The Phipps court cited the following examples of defects that created an inherently unreasonable risk: the steering mechanism of a new automobile which caused the car to swerve off the road, Henningsen v. Bloomfield Motors, Inc., 32 N.J. 358, 161 A.2d 69, 75 A.L.R.2d 1 (1960); the drive shaft of new automobile which separated from the vehicle when it was being driven in a normal manner, Elmore v. American Motors Corp., 70 Cal.2d 578, 75 Cal.Rptr. 652, 451 P.2d 84, 33 A.L.R.3d 406 (1969); and the brakes of a new automobile which suddenly failed, Sharp v. Chrysler Corp., 432 S.W.2d 131 (Tex.Civ.App. 1968).
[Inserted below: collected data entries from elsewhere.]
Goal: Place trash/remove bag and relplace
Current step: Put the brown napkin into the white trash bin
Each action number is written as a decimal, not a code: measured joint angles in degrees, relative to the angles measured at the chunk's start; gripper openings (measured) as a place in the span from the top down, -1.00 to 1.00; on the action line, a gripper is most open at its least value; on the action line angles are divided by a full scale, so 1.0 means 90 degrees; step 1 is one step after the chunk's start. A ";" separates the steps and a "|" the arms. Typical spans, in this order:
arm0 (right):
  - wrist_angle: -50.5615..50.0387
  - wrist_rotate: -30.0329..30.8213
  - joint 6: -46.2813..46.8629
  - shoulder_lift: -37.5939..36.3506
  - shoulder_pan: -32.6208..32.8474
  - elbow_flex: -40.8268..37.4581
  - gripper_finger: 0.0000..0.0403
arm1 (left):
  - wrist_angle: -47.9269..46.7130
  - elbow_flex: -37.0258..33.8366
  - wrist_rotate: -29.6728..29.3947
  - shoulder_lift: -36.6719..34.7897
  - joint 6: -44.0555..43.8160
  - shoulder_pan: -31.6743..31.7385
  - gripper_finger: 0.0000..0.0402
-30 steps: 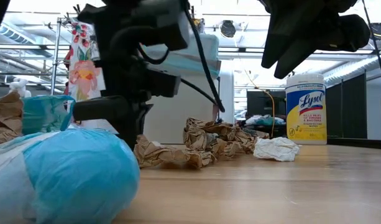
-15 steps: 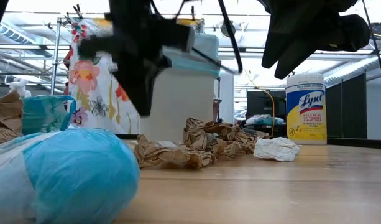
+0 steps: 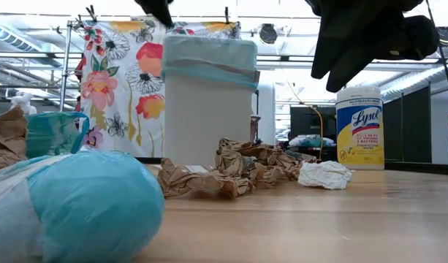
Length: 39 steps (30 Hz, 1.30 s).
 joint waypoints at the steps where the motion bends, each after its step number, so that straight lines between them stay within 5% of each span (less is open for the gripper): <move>1: 0.0009 0.0010 -0.0012 0.0000 -0.0017 0.0000 0.35 | -0.0028 -0.0008 -0.0005 -0.0200 -0.0004 0.0008 1.00; 24: 0.0786 -0.0087 -0.0330 0.0000 -0.1669 0.0002 0.33 | 0.2127 -0.4003 0.1285 -0.3173 -0.0513 0.0020 1.00; 39: 0.1403 -0.0359 -0.0519 0.0672 -0.2822 0.0002 -0.30 | 0.2116 -0.4946 0.1837 -0.4301 -0.0122 0.0646 1.00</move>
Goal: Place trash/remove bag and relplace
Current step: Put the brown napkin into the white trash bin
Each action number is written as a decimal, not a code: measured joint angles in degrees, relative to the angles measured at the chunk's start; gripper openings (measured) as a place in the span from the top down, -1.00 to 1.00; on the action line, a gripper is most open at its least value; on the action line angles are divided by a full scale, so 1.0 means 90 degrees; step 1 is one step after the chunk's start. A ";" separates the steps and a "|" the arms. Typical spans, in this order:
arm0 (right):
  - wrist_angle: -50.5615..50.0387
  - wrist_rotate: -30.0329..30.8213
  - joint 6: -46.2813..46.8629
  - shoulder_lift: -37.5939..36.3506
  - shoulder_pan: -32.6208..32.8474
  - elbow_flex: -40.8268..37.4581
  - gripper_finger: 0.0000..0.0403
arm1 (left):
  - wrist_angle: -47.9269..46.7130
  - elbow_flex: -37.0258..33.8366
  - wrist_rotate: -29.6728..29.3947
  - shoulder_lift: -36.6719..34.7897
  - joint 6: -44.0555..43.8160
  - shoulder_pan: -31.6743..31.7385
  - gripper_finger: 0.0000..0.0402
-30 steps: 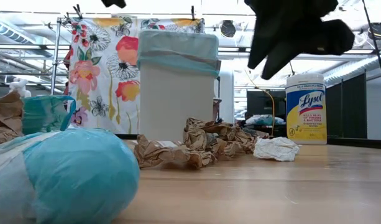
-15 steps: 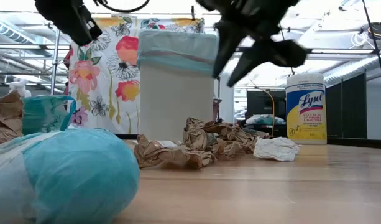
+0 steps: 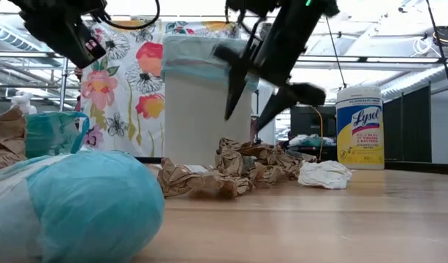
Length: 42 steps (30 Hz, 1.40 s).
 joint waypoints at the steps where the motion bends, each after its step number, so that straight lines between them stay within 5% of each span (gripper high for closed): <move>1: 0.0128 -0.0087 -0.0010 0.0152 -0.0033 0.0000 -0.34 | -0.0003 -0.0039 0.0046 -0.0024 0.0019 0.0079 1.00; 10: 0.0180 -0.0808 0.0381 0.1011 -0.0369 0.0019 -0.38 | 0.0005 -0.0181 0.0809 -0.0082 0.0359 0.0466 1.00; 21: 0.0290 -0.0824 0.0298 0.0605 -0.0363 -0.0002 0.93 | 0.0106 -0.0181 0.0774 -0.0063 0.0285 0.0820 1.00; 30: 0.0408 -0.0825 0.0288 0.0290 -0.0333 -0.0005 0.76 | 0.0153 -0.0181 0.0706 -0.0027 0.0447 0.1139 1.00; 42: 0.0425 -0.0617 0.0038 -0.0926 -0.0227 -0.0005 0.98 | 0.0148 -0.0181 0.0275 -0.0008 0.0461 0.1329 0.90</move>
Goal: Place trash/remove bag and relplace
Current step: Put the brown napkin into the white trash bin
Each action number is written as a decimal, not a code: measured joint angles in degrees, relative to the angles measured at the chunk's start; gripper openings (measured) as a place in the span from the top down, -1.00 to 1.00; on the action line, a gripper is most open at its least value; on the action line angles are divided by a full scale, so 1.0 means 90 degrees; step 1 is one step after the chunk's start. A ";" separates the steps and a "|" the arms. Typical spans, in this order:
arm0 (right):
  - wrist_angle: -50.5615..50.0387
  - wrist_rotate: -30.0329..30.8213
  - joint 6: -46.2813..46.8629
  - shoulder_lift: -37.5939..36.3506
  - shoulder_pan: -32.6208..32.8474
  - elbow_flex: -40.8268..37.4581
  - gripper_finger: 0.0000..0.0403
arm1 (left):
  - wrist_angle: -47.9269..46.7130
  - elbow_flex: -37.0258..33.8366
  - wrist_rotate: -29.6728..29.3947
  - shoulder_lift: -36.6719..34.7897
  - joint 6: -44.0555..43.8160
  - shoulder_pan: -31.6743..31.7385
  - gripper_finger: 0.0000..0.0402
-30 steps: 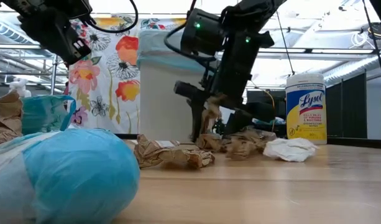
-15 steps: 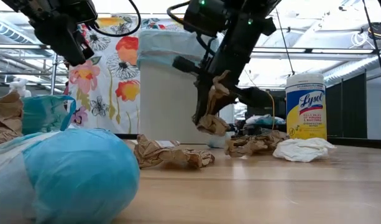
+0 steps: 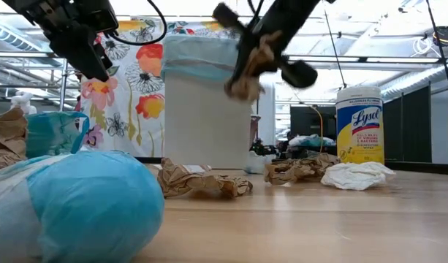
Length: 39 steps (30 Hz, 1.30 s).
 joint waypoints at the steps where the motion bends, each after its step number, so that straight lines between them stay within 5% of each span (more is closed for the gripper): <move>1: 0.0000 0.0076 -0.0040 -0.0148 0.0000 0.0000 0.98 | 0.0000 0.0000 -0.0066 -0.0001 -0.0004 0.0000 0.90; 9: -0.0431 0.0813 -0.0785 -0.1028 -0.0048 0.0707 0.99 | -0.0022 0.0000 -0.0136 -0.0001 -0.0016 0.0000 0.89; 17: -0.1430 0.1361 -0.2569 -0.0832 -0.0714 0.2974 1.00 | -0.0020 0.0000 -0.0088 0.0000 -0.0016 0.0002 0.89; 23: -0.1358 0.1333 -0.3642 -0.0544 -0.1661 0.3768 1.00 | -0.0007 0.0000 -0.0081 0.0001 0.0002 0.0005 0.89; 32: -0.0493 -0.0344 -0.4400 0.0346 -0.2699 0.3849 0.93 | -0.0044 0.0000 -0.0068 0.0001 -0.0004 0.0005 0.89; 39: 0.0017 -0.1098 -0.4402 0.0840 -0.3149 0.3849 0.68 | -0.0203 0.0000 -0.0068 0.0001 -0.0009 0.0005 0.89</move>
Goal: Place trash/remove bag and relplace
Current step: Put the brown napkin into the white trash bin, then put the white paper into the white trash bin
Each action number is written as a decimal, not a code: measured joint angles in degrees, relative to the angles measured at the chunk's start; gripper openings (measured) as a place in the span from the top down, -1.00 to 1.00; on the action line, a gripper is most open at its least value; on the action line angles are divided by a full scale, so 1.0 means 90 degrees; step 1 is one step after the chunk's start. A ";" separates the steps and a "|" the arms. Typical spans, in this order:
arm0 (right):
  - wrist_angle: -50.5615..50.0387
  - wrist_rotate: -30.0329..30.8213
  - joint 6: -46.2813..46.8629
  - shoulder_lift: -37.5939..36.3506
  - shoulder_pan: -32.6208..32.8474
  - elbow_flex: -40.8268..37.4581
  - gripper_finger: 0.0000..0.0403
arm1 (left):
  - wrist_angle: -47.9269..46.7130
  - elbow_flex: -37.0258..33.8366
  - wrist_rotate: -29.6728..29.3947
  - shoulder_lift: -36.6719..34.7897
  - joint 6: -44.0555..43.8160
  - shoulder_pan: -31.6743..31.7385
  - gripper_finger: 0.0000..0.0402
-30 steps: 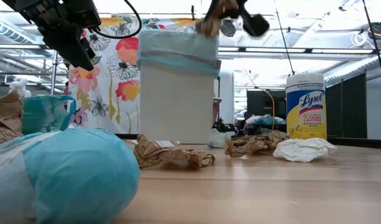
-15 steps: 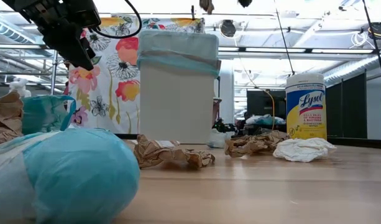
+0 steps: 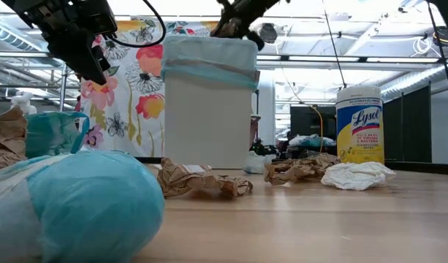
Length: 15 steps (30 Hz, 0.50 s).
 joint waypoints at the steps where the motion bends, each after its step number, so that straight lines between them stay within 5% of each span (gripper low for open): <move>1: 0.0004 -0.0064 -0.0002 0.0040 -0.0039 0.0000 0.62 | -0.0009 0.0000 0.0000 0.0000 0.0000 0.0000 0.89; 8: -0.0034 -0.0107 -0.0040 0.0037 -0.0199 0.0000 0.28 | -0.0006 0.0000 -0.0078 0.0000 0.0000 0.0000 0.89; 15: -0.0353 -0.0093 -0.0401 -0.0596 -0.0200 0.0000 0.20 | -0.0010 0.0000 -0.0143 0.0000 -0.0002 0.0000 0.89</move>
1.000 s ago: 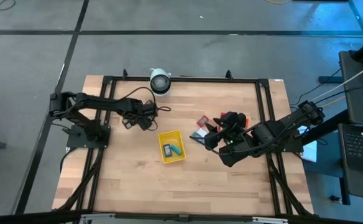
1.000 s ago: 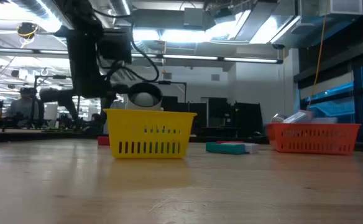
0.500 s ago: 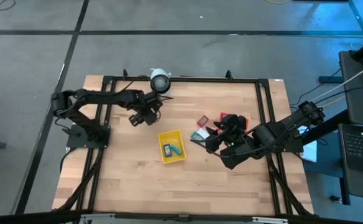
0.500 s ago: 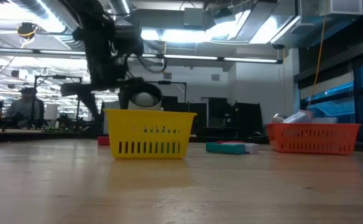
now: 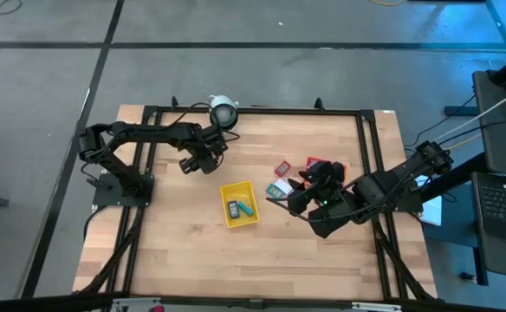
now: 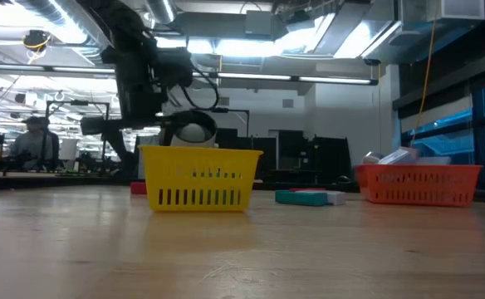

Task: Pick & Place Office items
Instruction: Put the left red digital clock into the yellow basket

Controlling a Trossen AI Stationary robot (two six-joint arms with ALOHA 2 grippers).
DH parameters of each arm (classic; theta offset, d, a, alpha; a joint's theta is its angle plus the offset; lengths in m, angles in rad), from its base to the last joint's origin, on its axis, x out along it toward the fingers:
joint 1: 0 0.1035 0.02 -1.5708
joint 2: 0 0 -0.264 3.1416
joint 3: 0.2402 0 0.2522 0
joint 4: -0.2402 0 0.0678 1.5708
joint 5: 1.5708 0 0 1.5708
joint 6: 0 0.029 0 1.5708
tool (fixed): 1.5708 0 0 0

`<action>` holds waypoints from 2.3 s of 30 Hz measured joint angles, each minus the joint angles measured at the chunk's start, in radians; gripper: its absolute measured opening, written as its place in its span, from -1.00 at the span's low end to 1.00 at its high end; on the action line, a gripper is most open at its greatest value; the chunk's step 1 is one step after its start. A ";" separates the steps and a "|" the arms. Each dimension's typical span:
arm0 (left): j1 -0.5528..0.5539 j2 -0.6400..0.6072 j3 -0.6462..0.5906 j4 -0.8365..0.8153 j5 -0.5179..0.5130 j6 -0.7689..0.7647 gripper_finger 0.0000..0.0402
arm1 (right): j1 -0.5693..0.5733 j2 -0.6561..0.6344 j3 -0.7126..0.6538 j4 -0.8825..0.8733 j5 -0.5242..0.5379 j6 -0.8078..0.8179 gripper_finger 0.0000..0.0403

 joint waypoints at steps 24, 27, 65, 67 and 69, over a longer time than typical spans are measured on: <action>0.092 0.104 0.000 0.025 0.046 0.012 0.40 | 0.016 0.000 0.000 -0.078 -0.022 0.061 0.00; 0.100 0.112 0.000 0.033 0.047 -0.007 0.40 | 0.026 0.000 0.000 -0.090 -0.018 0.081 0.00; -0.046 0.068 0.059 0.000 0.117 -0.385 -0.19 | 0.090 0.000 0.000 -0.165 0.022 0.259 0.00; -0.091 0.038 0.091 -0.004 0.121 -0.441 -0.20 | 0.090 0.000 0.000 -0.165 0.023 0.262 0.00; -0.142 0.007 0.126 -0.003 0.122 -0.508 -0.21 | 0.090 0.000 0.000 -0.165 0.022 0.262 0.00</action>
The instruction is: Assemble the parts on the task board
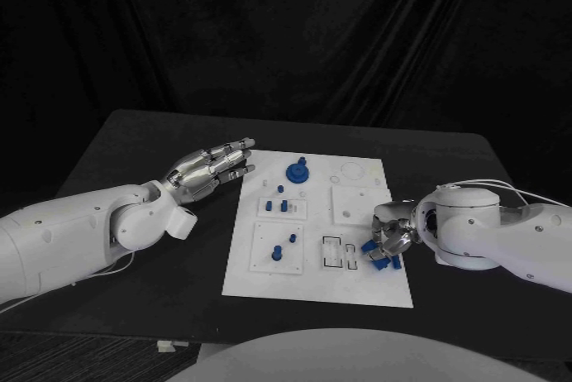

In addition, the Court of Appeals held in Phipps, that an accelerator of a new automobile which stuck without warning causing the vehicle suddenly to accelerate, also created an inherently unreasonable risk.

Consequently, this initial determination as to whether the risk involved is inherently unreasonable is a critical one. If the court finds that the product creates a risk that is indeed inherently unreasonable, the plaintiff, in order to recover, need only show that (a) the seller is in the business of selling such a product; and (b) that it was expected to and did reach the user or consumer without substantial change in the condition in which it was sold. If the court finds otherwise, the burden on the plaintiff is much greater; he or she must also persuade the jury that the product is unreasonably dangerous.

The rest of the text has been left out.